If the identification holds up, T. mcraeensis may help scientists understand how tyrannosaurs became such behemoths. Currently, paleontologists are split over whether this group of dinosaurs became massive in Asia—where tyrannosaurs trace their roots and where the closest known relatives of T. rex, Tarbosaurus bataar and Zhuchengtyrannus magnus, roamed—or in the Americas.

Scientists who were not involved in the new research aren’t convinced that these distinctions are substantive enough to merit declaring the specimen a new species, however. T. rex fossils are known for their diversity, says Jared Voris, a paleontology Ph.D. candidate at the University of Calgary in Alberta.

Kat Schroeder, a paleontologist at Yale University, isn’t convinced by the dating evidence the researchers present. She also notes that such a large animal may well have wandered from more northerly states down to New Mexico. “An animal the size of T. rex could potentially have an incredibly massive distribution,” Schroeder says. “There’s no reason to think that T. rex couldn’t have been in New Mexico, just based on its physical size.”

To settle the debate, scientists likely need to find more fossils—bones from the same individual and from other tyrannosaurs found at the same site—which is plausible to do, Lucas says. “There’s a lot of rock out there that we haven’t looked at, and so there’s a lot of potential to find not just more animals like this one but other animals as well,” he says.

Still, the researchers say they’re confident T. mcraeensis deserves its title. “First, we had to convince each other that we were onto something new. Then this paper had to go out for peer review,” Fiorillo says. “This has gone through, if you will, the court system, and the jury has approved that this is a new species. So we’re pretty confident.”

Even if it were a new species, confirming this tyrannosaur is T. rex’s closest relative could be tricky. With ancient species such as these—far too old for genetic material to survive—researchers must resort to so-called phylogenetic analysis, which involves selecting a host of characteristics and then determining which species display them and which don’t. Then a computer program builds a family tree with the smallest possible number of appearances and disappearances of these traits. But that process is as much art as science, experts say.
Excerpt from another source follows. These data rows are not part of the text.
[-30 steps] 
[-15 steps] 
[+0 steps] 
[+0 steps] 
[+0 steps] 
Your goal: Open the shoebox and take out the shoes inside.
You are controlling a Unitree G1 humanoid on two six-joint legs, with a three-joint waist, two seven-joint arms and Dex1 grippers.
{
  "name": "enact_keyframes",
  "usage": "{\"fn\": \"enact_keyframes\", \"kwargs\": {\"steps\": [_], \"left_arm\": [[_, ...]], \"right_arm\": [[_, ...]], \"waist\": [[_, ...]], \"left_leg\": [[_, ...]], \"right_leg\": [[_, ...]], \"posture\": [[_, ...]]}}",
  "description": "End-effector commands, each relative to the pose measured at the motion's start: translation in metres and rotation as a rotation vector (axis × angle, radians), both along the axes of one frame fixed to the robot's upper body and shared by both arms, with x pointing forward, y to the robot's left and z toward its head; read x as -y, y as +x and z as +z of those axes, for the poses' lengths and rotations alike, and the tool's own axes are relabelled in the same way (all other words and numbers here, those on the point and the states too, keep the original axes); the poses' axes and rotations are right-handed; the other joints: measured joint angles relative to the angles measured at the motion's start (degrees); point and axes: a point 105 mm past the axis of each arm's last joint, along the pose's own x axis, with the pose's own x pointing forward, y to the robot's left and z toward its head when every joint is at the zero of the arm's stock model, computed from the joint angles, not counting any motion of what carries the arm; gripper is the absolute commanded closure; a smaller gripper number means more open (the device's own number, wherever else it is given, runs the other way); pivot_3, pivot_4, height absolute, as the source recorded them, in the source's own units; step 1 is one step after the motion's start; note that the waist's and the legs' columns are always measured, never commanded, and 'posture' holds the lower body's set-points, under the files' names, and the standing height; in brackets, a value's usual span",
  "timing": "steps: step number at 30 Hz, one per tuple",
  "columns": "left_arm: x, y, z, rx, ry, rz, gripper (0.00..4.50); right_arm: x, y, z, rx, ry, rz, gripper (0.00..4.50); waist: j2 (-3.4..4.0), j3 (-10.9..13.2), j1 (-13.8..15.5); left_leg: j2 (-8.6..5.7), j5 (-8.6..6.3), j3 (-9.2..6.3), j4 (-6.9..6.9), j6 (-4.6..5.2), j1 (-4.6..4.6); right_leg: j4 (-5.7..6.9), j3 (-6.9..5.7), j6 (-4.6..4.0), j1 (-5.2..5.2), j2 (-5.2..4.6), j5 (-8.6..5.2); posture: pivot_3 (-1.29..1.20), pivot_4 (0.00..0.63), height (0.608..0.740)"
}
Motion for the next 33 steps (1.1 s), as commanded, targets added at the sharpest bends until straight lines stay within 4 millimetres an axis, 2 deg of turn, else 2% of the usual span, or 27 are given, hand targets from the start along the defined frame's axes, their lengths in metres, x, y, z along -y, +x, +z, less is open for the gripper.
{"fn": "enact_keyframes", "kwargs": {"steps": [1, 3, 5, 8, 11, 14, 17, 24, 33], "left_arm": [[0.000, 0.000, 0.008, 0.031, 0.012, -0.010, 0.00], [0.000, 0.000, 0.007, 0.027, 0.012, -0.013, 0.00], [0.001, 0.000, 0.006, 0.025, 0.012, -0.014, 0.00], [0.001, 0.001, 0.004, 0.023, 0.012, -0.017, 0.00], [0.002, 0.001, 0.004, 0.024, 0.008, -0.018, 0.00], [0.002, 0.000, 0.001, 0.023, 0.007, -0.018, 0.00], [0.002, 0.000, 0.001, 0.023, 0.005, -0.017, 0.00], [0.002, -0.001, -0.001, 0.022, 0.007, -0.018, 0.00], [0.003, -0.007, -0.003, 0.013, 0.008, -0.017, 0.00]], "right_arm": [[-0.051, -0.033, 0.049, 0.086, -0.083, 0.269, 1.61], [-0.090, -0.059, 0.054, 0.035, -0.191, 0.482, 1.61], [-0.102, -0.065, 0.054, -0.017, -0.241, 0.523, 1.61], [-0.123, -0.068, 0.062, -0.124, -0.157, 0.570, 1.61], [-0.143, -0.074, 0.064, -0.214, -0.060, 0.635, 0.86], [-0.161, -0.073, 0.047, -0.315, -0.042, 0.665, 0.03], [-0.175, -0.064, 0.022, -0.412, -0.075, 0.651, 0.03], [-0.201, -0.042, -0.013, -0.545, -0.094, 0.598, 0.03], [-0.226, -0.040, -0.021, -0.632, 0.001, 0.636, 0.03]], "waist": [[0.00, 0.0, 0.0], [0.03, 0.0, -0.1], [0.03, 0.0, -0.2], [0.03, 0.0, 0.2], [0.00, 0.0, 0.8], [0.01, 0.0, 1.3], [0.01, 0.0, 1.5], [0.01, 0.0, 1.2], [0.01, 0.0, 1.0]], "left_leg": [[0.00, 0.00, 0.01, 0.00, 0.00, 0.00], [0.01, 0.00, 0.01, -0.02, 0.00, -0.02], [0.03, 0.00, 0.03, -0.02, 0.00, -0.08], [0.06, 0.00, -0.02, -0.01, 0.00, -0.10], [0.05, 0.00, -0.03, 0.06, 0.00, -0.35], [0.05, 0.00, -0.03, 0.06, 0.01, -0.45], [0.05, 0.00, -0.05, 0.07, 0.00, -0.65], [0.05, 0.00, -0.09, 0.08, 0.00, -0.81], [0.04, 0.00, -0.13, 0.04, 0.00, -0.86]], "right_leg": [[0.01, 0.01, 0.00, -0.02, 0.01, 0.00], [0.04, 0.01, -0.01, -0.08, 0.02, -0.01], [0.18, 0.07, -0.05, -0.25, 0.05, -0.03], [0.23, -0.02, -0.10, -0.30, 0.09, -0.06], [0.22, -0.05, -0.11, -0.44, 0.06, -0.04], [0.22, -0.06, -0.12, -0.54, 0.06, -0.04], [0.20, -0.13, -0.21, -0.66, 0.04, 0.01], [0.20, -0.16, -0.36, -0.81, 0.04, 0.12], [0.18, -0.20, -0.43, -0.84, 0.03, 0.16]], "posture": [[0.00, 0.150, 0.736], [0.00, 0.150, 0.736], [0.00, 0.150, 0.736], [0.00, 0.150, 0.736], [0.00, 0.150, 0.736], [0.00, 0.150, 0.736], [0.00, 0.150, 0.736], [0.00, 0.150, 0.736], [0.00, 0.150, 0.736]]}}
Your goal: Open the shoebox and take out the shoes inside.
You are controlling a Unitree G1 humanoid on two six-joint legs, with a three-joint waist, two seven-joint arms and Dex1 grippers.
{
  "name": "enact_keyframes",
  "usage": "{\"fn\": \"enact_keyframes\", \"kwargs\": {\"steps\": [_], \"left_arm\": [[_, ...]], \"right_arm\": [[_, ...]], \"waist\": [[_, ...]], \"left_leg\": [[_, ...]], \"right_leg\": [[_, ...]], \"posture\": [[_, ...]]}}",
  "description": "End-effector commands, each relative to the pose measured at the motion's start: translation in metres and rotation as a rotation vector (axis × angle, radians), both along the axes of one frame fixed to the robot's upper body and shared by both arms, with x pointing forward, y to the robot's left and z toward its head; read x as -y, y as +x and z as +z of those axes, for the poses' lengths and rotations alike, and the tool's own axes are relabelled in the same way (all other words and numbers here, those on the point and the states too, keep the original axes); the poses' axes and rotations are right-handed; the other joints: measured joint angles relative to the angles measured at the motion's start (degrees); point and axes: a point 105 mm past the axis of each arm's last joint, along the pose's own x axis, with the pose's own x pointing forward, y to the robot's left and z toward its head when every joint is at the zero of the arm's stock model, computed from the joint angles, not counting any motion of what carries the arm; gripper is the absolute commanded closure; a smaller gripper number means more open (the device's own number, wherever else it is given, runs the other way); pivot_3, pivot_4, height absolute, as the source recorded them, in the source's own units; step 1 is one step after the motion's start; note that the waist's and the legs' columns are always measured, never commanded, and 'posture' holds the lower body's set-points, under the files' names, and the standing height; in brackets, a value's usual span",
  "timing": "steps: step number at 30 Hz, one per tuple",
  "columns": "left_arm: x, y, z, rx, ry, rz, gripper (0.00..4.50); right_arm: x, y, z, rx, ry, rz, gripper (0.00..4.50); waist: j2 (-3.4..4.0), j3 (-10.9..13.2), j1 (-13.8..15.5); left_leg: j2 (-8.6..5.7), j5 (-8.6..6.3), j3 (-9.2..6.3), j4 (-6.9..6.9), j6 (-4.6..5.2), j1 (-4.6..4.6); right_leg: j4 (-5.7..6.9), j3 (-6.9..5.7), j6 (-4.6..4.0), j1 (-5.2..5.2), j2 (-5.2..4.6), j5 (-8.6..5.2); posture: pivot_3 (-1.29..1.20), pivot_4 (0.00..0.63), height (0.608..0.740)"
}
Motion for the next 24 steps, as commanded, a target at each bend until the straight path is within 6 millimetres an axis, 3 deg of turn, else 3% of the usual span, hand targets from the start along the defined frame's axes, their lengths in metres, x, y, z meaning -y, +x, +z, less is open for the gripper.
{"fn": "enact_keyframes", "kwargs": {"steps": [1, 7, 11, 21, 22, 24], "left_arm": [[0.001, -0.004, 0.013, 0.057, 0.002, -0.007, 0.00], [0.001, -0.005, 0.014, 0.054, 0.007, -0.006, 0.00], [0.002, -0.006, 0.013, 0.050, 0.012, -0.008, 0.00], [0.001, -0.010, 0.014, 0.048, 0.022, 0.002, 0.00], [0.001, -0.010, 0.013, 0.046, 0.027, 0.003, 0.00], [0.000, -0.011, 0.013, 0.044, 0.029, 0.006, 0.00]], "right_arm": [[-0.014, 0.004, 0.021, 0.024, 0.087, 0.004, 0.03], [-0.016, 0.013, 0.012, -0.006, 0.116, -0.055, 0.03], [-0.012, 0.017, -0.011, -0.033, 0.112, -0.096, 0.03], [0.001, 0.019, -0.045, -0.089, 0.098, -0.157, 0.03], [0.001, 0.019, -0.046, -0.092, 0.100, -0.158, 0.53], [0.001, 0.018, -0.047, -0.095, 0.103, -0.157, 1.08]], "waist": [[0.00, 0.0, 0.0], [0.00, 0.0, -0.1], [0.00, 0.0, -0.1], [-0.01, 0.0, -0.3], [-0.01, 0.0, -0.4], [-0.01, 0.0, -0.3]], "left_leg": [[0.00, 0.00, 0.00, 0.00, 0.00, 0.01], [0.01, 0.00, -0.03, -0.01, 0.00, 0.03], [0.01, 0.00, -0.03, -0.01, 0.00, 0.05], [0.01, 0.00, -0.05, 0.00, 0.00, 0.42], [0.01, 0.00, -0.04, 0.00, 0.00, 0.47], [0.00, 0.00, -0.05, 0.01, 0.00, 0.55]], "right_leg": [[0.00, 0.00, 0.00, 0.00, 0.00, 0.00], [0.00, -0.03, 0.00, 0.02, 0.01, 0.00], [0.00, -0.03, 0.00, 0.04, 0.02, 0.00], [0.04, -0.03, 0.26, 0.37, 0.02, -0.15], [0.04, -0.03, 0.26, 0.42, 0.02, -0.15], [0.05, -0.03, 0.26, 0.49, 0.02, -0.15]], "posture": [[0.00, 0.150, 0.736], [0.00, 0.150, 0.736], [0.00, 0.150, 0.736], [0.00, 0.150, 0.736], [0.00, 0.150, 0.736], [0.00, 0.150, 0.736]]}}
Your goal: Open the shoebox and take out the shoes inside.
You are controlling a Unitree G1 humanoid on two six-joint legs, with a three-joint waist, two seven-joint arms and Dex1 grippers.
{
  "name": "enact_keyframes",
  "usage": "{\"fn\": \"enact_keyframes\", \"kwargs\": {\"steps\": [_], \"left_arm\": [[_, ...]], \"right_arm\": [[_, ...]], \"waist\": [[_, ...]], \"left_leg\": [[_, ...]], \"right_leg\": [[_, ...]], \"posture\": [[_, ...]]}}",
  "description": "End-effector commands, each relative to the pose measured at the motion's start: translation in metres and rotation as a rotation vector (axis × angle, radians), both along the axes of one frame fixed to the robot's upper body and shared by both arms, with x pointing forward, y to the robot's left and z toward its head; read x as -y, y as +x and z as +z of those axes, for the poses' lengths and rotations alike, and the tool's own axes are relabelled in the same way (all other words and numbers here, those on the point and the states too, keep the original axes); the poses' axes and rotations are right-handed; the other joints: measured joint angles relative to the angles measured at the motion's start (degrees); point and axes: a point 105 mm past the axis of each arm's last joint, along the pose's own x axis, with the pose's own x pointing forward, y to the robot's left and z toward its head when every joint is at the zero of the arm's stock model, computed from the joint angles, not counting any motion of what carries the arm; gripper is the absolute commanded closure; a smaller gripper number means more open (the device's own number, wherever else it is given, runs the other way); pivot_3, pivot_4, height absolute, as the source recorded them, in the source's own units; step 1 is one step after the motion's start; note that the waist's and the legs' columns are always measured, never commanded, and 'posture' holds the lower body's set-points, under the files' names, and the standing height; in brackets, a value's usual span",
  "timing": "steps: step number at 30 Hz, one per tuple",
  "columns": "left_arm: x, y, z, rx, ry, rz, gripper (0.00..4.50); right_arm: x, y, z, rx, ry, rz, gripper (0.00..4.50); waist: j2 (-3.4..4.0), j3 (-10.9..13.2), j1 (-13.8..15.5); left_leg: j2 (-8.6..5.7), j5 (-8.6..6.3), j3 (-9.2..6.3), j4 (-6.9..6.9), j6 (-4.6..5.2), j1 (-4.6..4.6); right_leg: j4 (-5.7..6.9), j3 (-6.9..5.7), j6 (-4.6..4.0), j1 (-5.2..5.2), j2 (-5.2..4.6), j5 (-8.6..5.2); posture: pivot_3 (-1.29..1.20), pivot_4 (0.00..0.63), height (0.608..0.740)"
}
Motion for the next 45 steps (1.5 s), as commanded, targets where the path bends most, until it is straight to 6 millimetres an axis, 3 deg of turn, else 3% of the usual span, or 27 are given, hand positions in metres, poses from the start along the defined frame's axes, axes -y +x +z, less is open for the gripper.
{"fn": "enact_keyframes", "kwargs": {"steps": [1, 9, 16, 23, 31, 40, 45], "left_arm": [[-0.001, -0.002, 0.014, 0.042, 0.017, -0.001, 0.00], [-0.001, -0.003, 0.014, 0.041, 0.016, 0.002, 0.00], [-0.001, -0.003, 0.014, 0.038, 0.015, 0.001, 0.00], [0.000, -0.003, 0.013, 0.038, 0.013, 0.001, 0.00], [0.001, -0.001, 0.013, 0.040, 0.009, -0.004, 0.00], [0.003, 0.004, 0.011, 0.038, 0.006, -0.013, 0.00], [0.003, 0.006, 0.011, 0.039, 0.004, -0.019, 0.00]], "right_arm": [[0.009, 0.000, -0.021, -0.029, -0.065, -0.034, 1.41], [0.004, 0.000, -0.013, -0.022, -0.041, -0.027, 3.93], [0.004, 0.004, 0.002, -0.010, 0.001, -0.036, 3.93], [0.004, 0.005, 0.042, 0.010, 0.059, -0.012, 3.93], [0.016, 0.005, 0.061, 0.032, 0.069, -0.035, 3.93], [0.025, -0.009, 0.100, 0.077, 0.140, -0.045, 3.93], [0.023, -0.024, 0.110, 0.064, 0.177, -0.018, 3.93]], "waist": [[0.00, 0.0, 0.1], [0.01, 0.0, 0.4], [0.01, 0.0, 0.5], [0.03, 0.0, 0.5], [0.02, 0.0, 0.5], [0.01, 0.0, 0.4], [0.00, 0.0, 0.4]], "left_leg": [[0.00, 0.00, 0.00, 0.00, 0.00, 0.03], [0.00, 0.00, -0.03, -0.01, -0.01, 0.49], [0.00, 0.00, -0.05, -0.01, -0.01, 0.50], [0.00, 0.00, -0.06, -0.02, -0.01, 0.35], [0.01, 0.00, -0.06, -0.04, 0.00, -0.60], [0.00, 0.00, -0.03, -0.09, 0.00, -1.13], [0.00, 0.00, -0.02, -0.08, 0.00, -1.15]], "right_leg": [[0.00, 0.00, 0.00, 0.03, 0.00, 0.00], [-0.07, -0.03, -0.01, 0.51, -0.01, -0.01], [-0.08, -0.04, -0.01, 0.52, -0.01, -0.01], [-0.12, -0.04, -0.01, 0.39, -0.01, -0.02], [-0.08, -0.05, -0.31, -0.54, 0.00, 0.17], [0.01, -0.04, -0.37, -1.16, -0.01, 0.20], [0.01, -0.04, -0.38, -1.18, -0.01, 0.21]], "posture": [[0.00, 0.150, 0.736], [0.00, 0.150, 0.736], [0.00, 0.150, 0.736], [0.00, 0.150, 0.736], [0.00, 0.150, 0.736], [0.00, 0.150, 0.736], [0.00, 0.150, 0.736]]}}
If future excavations don’t support the identification of T. mcraeensis, Schroeder says that the new description of the specimen and its unusual features will still offer valuable insight into tyrannosaurs. “There’s a lot of really interesting ecology that goes on within a species, especially a species that is so incredibly extreme as Tyrannosaurus rex,” Schroeder says. “Having more specimens of the same species, I think, is just as exciting as naming a new species.”